WHAT TO DO. From the entries that follow, reproduce exactly and only the lines from the line with "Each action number" to the line with "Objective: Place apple", endpoints included.

(Dataset records)
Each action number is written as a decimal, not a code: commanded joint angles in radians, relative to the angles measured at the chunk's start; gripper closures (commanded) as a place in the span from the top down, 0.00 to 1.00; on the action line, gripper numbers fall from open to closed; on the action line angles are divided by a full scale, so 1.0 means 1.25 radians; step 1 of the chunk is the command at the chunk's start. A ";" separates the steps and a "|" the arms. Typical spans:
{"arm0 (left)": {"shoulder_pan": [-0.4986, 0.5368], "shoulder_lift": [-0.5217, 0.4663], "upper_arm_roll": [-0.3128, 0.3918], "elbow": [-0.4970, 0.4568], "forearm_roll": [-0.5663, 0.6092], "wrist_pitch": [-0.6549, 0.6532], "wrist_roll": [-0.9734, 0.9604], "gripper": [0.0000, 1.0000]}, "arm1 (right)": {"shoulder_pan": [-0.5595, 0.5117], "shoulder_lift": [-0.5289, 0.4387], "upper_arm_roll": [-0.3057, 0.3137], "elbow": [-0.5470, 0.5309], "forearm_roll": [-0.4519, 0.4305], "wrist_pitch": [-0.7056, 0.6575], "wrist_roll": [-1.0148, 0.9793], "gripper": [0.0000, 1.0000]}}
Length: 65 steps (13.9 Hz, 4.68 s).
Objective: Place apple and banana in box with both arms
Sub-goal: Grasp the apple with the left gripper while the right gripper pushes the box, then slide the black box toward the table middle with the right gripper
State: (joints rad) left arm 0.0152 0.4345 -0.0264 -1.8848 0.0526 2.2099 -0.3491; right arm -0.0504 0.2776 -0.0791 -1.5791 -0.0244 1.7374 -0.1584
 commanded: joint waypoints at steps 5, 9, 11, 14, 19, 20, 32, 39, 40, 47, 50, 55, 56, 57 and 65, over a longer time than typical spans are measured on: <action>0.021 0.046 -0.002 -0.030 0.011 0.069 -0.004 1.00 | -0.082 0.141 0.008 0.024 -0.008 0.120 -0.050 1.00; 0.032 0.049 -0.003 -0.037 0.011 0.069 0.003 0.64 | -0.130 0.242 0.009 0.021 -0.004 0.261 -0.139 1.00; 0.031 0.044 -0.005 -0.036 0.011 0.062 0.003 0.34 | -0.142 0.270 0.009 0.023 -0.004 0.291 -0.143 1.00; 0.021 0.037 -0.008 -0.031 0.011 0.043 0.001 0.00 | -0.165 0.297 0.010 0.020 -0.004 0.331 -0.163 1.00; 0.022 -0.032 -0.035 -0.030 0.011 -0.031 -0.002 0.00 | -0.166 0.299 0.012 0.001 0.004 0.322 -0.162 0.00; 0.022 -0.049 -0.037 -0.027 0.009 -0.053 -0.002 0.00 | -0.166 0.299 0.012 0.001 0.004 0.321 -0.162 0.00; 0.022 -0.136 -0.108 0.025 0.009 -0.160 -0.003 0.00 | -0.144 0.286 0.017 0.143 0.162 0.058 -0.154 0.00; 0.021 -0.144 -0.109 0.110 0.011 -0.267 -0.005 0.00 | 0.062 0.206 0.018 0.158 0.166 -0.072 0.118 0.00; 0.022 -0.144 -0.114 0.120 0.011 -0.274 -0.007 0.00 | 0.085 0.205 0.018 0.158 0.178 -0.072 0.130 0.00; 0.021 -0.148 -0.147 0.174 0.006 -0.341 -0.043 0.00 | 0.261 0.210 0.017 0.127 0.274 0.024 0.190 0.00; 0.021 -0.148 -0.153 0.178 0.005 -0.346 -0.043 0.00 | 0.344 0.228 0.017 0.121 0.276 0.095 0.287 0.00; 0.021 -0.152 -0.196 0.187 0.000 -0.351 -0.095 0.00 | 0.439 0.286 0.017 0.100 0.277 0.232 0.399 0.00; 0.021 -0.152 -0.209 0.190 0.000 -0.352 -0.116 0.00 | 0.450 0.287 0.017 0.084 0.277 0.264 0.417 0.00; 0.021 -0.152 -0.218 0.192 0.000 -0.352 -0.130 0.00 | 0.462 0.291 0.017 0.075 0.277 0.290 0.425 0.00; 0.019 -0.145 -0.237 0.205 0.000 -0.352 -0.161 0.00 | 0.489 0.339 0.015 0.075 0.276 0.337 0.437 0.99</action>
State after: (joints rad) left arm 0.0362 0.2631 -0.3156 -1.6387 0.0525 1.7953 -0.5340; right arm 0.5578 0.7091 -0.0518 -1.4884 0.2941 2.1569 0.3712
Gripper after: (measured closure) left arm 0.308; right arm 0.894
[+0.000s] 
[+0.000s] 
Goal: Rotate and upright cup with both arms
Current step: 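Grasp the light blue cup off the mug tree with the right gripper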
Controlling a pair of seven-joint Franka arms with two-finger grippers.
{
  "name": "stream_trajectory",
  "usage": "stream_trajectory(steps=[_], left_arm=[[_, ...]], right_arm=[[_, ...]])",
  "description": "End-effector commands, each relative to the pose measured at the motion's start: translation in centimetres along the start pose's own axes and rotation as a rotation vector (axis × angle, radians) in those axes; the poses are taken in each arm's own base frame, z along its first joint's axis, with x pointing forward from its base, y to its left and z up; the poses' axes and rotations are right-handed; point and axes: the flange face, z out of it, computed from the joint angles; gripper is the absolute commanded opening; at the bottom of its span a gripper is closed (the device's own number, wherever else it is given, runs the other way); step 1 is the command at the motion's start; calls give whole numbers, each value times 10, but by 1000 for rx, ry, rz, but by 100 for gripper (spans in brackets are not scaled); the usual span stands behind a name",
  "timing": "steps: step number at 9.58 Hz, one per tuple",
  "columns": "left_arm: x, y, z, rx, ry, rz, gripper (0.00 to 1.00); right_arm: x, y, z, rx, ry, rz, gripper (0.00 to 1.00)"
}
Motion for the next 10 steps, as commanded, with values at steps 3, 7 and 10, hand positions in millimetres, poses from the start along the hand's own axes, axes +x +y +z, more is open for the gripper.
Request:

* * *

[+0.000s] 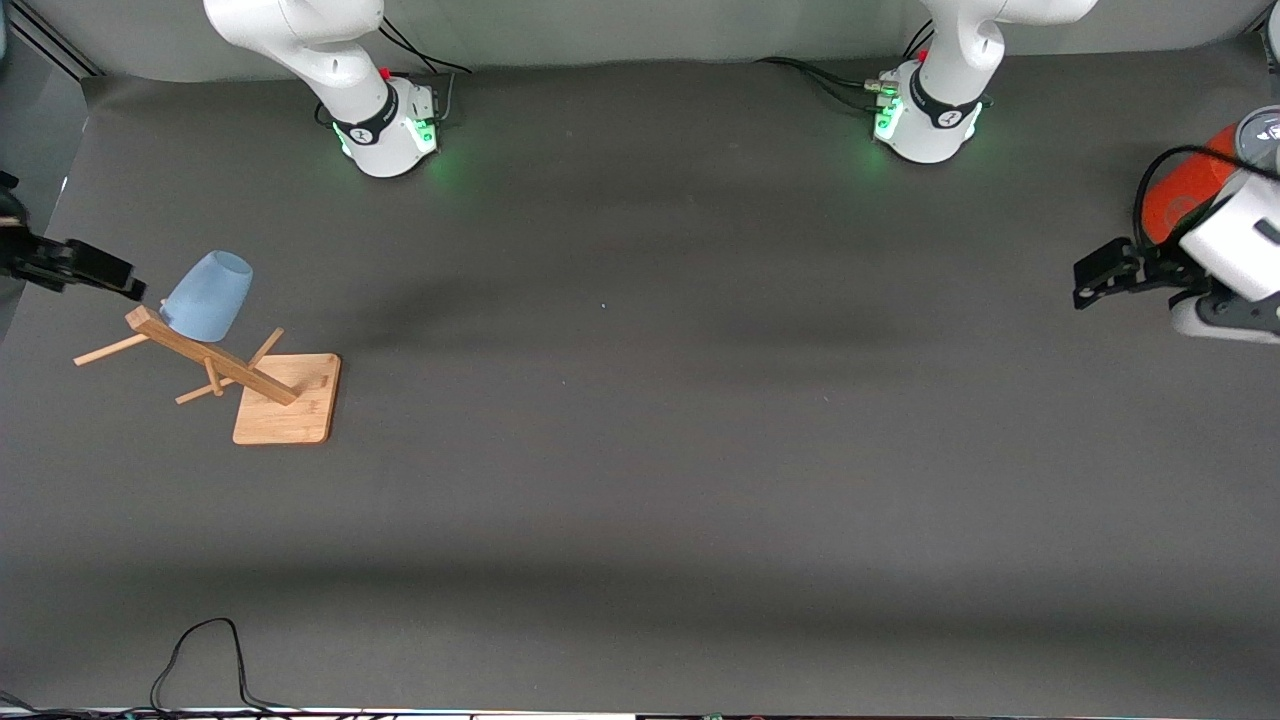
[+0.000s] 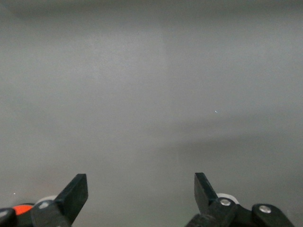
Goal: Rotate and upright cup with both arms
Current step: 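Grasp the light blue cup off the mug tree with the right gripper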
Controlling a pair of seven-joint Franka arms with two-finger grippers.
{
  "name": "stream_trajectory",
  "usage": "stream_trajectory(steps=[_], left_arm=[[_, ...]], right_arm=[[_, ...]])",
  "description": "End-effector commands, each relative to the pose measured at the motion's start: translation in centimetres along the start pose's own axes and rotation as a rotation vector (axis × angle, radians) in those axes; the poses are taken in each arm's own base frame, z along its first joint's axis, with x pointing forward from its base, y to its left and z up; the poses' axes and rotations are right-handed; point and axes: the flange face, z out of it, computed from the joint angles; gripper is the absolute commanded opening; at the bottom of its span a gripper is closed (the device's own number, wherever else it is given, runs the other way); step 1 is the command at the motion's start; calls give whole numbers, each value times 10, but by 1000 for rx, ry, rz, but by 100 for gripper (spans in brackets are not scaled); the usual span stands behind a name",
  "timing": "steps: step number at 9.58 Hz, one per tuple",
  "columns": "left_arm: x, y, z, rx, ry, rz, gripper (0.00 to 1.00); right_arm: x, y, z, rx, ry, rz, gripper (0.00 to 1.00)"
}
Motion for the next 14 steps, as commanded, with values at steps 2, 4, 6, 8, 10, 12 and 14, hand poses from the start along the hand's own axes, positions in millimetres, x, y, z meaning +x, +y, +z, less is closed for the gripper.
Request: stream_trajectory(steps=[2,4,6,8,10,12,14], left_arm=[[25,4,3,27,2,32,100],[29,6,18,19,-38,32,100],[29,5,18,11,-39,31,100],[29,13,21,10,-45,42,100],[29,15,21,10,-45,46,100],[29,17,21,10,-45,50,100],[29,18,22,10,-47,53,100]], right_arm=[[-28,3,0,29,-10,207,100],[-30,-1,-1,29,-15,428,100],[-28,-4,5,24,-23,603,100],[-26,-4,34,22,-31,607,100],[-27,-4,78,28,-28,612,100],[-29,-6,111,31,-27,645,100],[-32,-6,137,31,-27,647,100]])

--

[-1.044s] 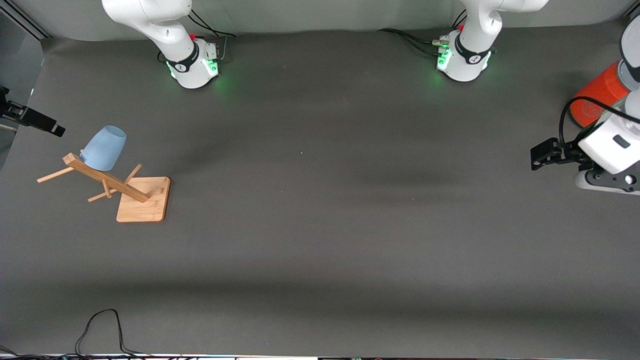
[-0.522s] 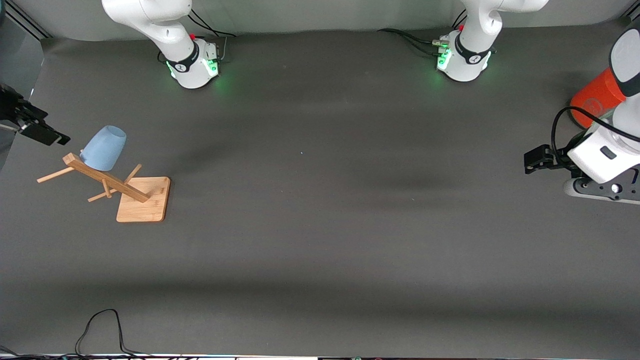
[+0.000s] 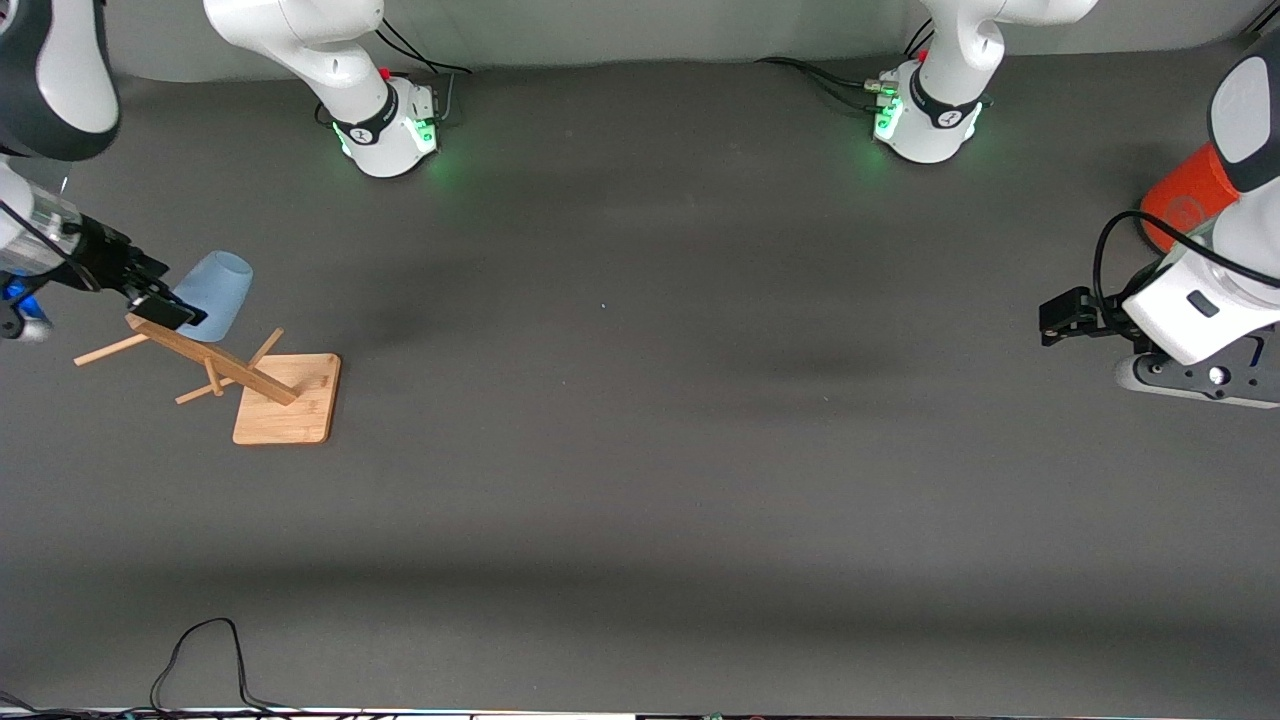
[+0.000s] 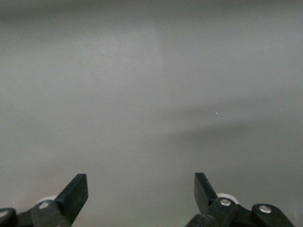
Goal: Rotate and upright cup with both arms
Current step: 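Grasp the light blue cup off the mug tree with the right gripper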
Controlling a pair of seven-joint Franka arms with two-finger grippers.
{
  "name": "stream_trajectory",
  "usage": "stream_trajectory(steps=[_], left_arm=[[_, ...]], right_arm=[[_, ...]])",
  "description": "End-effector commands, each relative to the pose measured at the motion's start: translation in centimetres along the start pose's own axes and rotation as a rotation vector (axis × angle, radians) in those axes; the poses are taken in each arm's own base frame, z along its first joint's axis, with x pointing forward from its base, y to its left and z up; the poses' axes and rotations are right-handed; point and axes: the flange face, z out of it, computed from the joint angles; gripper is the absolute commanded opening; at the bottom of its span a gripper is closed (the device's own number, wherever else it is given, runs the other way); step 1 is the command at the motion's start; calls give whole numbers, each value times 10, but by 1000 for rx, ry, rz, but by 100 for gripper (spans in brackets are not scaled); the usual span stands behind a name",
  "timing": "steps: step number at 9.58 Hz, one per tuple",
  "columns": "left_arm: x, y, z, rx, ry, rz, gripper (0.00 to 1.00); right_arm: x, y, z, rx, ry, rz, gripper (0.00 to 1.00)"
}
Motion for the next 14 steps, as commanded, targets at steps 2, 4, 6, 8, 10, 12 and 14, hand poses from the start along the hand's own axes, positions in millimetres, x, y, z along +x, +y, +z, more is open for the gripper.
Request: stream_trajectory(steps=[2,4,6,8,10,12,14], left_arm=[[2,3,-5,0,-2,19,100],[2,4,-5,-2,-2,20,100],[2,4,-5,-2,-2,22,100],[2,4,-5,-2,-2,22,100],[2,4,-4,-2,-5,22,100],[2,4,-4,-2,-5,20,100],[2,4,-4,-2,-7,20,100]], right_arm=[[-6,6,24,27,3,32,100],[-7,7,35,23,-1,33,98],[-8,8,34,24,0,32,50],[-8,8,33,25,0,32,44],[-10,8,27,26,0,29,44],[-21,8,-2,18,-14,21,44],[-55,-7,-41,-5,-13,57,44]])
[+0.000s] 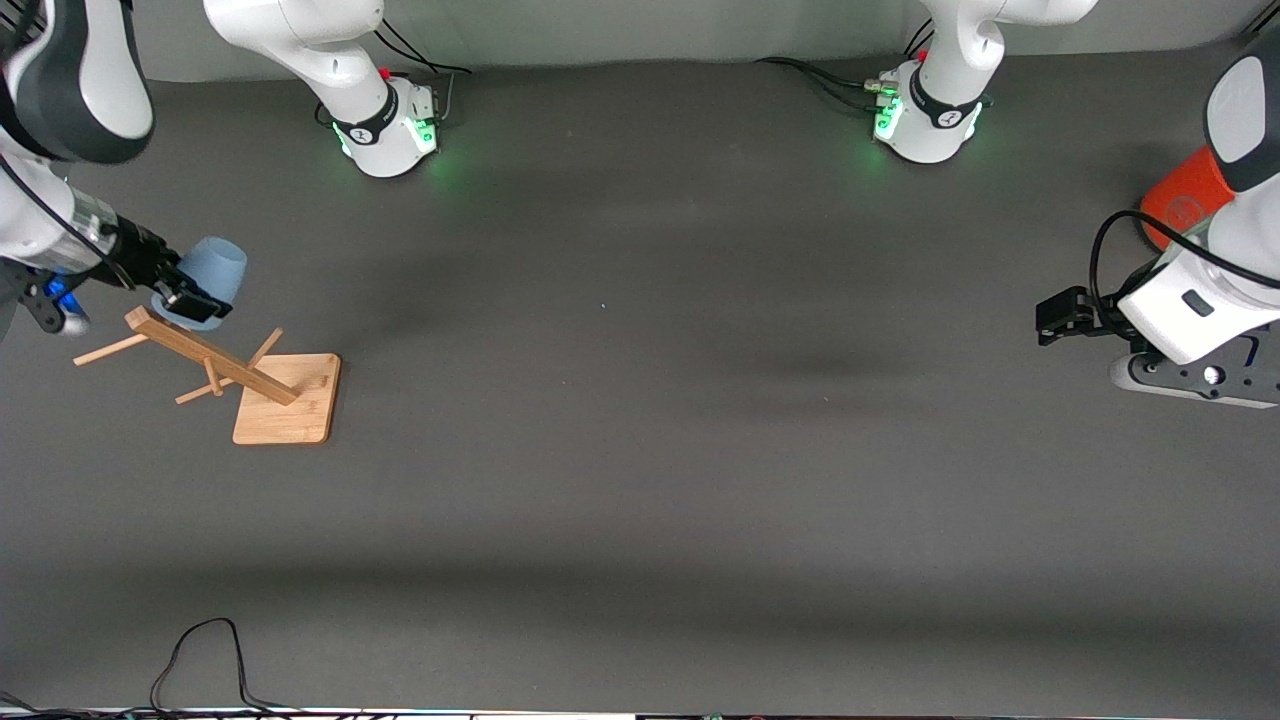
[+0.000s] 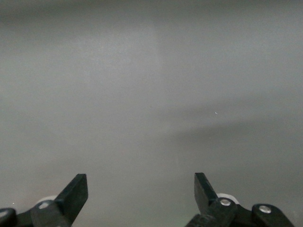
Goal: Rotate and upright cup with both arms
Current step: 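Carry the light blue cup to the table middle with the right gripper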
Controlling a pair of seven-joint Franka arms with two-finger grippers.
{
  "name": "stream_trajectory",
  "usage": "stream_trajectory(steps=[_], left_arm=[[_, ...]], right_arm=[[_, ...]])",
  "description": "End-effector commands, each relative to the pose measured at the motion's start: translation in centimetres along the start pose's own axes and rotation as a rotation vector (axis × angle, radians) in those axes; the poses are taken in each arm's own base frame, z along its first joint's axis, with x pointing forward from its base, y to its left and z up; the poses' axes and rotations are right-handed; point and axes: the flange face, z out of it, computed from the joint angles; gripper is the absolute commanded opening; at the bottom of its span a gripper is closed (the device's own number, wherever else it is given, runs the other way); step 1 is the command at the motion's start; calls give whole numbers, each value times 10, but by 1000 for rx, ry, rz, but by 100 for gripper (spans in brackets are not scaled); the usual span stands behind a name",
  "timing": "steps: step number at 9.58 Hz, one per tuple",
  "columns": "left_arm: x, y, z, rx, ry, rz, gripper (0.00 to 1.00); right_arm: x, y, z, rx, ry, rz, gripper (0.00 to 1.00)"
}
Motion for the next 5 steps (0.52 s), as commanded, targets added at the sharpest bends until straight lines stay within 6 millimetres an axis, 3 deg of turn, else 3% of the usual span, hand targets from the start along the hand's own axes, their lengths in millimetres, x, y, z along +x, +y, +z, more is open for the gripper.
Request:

TASK RESULT.
Each action number is written as a decimal, not a code: commanded joint angles in radians, relative to the angles measured at the chunk's start; gripper closures (commanded) as a place in the span from the top down, 0.00 to 1.00; on the action line, gripper numbers fall from open to closed; on the action line angles are divided by a full scale, so 1.0 means 1.25 radians; step 1 of the chunk is the command at the chunk's start. A ";" separates the steps and a "|" the arms. Typical spans:
{"arm0 (left)": {"shoulder_pan": [-0.4986, 0.5368], "shoulder_lift": [-0.5217, 0.4663], "upper_arm_roll": [-0.3128, 0.3918], "elbow": [-0.4970, 0.4568], "forearm_roll": [-0.5663, 0.6092], "wrist_pitch": [-0.6549, 0.6532], "wrist_roll": [-0.9734, 0.9604], "gripper": [0.0000, 1.0000]}, "arm1 (right)": {"shoulder_pan": [-0.5595, 0.5117], "shoulder_lift": [-0.5289, 0.4387], "upper_arm_roll": [-0.3057, 0.3137], "elbow": [-0.5470, 0.5309], "forearm_roll": [-0.4519, 0.4305], "wrist_pitch": [-0.7056, 0.6575], "wrist_roll": [-1.0148, 0.9793], "gripper": [0.0000, 1.0000]}}
Length: 65 steps (13.9 Hz, 4.68 s).
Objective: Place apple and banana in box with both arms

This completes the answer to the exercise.